Eunjo pikir suara Maru adalah sesuatu yang bisa menyusup ke mimpinya. Awalnya. Hanya pada awalnya sampai ia yakin suara itu bukan bunga tidur.

Dengan setengah malas, Eunjo menyibak selimut dan menyisir rambutnya dengan kelima jari. Ia meraih jubah tidurnya dan memakai sandal tidur sebelum berderap ke pintu menyambut tamu tak diundang.

Lagi pula orang gila macam apa yang berteriak depan apartemen orang lain jam enam pagi. Setidaknya hanya si idiot itu yang melakukannya. Dan Eunjo semakin yakin, bahwa Maru memang Maru, bukan Jeon Neru yang pernah menghancurkan hidupnya. Karena jika dibandingkan dengan Neru, Maru seribu kali lebih konyol.

Kini bisa ia lihat Jeon Maru berdiri di depan pintu apartemennya, berpakaian necis dengan kaca mata hitam sambil memasukkan sebelah tangan ke saku celana hitam.

"Bisakah kau tidak berteriak di depan pintuku sepagi ini?"

"Bisakah kau langsung membuka pintunya sejak panggilan pertama?"

Eunjo mendengus sambil melipat tangan dan membuang wajahnya sesaat. "Sekarang aku sudah membuka pintu untukmu. Apa maumu?"

"Eunjo, aku mimpi buruk."

"Dan kau datang ke tempatku sepagi ini hanya untuk mengatakan itu?"

Eunjo nyaris melayangkan pukulan di kepala Maru kalau tetangga apartemennya tidak tiba-tiba keluar.

"Kau sudah punya kekasih?" tanya pria yang baru keluar dari balik pintu tanpa basa-basi. Kadang kala ucapan beberapa tetangga apartemennya menjadi sangat menyebalkan. Biarpun begitu, Eunjo selalu memberikan jawaban bernada manis.

Kali ini bukan Eunjo yang menjawab melainkan Maru. Pria itu melepas kacamatanya dan mengangguk sopan. Dia menunjuk Eunjo meskipun pandangannya tetap tertuju pada si lelaki paruh baya pekerja kantoran.

"Kekasihku," katanya bangga.

Eunjo melotot marah pada Maru. Tetapi tentu saja kedua pria itu belum terlalu peduli dengan keberadaannya.

"Pujaan hatiku," kata Maru lagi, "Sebentar lagi kami akan menikah," ujarnya tanpa ditanya. "Menikah sungguhan."

"Sungguh?" Pria itu berdecak kagum. Lalu berpaling pada Eunjo. "Aku sudah menganggapmu seperti putriku, kenapa menyimpan kabar gembira ini sendirian."
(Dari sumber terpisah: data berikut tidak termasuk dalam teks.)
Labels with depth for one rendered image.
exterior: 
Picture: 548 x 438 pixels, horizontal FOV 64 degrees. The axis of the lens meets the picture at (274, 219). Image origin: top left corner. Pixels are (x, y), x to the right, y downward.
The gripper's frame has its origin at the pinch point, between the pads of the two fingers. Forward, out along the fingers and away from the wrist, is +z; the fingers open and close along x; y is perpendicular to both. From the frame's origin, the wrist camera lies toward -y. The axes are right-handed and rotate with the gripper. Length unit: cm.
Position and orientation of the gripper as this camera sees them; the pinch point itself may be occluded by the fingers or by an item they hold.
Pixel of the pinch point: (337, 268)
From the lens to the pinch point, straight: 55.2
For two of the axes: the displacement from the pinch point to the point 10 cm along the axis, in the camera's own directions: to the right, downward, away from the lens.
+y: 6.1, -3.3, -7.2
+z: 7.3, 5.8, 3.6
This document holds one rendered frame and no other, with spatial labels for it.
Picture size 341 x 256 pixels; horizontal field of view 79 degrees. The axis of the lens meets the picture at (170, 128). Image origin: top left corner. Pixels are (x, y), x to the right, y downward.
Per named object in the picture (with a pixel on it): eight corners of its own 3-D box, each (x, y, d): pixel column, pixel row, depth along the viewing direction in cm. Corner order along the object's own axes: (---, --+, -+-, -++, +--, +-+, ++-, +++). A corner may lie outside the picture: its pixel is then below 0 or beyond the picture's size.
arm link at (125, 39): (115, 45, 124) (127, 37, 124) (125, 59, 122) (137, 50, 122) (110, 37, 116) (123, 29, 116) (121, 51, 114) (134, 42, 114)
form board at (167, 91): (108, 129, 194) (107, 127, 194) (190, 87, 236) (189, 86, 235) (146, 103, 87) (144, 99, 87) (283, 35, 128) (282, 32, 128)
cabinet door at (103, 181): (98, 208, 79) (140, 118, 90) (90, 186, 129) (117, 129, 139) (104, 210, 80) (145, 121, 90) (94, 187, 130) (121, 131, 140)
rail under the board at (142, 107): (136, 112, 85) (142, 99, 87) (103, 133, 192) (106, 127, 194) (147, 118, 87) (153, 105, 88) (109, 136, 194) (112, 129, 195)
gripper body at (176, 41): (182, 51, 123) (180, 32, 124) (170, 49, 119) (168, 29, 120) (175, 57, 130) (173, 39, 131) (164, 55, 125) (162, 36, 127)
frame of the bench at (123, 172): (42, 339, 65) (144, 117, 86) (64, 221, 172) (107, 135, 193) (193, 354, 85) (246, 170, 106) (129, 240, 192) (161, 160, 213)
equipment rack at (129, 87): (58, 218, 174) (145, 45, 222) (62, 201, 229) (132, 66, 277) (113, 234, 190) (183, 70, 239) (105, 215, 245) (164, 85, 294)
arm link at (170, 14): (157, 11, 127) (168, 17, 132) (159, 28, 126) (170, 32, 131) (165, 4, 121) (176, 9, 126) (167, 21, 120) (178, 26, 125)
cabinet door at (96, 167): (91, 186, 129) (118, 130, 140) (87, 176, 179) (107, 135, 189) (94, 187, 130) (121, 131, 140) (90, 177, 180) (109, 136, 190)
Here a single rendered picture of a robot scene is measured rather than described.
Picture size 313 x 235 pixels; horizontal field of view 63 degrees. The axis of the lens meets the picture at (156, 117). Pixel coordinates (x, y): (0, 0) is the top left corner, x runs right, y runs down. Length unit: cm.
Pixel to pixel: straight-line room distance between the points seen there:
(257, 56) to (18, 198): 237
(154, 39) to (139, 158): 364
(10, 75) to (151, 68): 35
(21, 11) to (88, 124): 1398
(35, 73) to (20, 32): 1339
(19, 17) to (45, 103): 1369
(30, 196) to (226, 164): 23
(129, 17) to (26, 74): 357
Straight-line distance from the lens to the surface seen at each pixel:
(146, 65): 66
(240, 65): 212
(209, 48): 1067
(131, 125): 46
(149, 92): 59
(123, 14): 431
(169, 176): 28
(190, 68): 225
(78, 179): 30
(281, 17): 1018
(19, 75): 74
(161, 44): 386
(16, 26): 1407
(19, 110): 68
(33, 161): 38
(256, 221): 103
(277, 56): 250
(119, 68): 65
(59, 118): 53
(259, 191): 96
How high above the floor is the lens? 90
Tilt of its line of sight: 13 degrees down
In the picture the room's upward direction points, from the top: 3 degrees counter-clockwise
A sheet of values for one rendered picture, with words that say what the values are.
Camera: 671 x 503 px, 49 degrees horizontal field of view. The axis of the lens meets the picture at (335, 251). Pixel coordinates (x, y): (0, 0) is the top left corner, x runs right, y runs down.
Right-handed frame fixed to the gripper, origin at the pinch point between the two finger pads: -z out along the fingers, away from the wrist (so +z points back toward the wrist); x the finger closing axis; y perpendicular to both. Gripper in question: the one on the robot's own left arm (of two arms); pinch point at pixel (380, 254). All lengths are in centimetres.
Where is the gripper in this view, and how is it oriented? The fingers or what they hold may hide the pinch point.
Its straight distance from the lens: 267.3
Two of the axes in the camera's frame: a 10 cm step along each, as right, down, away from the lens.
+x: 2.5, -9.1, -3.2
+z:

Maru meringis prihatin. "Wah, Paman. Kalau begitu maafkan kami. Seminggu ini dia sibuk sekali mengurus ini dan itu. Nanti akan kupesankan satu undangan atas nama Paman. Bila perlu ajak keluarga paman datang."

"Baiklah, baiklah." Lelaki itu mengangguk antusias. "Titipkan saja undangannya pada calon istrimu."

Maru mengangguk seperti pria lugu.

"Omong-omong, kalian terlihat cocok satu sama lain," Pria paruh baya itu memuji dengan jujur. "Kalau begitu aku harus pergi bekerja sekarang. Aku punya shift pagi."

"Ah, ya." Maru buru-buru bediri siaga dengan kedua tangan ditempelkan di samping tubuh. Kemudian ia membungkuk sembilan puluh derajat. "Selamat bekerja," serunya lantang. Ia membungkuk sekali lagi ketika pria itu sudah berjalan membelakanginya. "Hati-hati di jalan."